PROBLEM DETAILS: Work out the count of lines in the material where the string "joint" shows up, and reply with it alone.

STORED DATA:
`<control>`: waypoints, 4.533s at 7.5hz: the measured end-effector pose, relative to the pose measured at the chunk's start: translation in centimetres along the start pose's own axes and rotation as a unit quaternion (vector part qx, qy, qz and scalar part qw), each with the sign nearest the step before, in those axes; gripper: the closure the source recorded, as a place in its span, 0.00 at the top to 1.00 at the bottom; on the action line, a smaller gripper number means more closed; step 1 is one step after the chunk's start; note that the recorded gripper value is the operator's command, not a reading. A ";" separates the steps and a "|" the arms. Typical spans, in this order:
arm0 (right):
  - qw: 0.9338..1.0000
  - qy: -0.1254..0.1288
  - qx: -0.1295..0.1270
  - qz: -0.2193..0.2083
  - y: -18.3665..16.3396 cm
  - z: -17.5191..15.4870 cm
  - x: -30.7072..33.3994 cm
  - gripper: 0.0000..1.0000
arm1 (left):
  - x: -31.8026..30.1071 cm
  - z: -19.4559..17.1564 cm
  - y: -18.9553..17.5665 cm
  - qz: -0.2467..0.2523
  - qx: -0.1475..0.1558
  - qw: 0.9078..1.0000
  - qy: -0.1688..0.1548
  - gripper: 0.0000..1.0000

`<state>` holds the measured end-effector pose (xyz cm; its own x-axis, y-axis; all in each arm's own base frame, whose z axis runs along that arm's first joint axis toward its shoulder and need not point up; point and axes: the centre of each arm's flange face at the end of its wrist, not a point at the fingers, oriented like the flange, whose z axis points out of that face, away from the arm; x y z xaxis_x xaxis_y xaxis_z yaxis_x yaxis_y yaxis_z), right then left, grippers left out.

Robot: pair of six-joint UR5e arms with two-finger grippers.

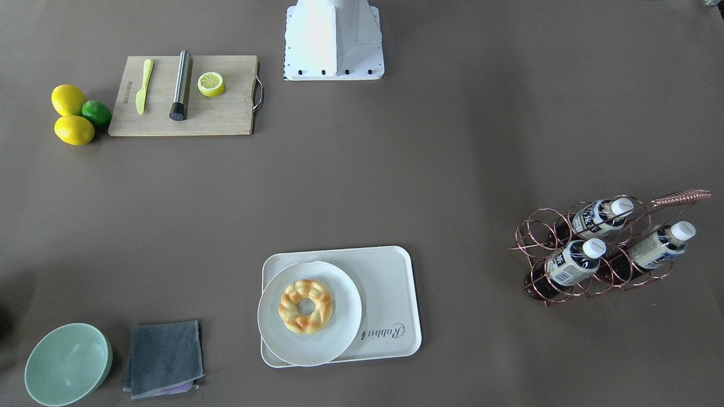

OUTPUT: 2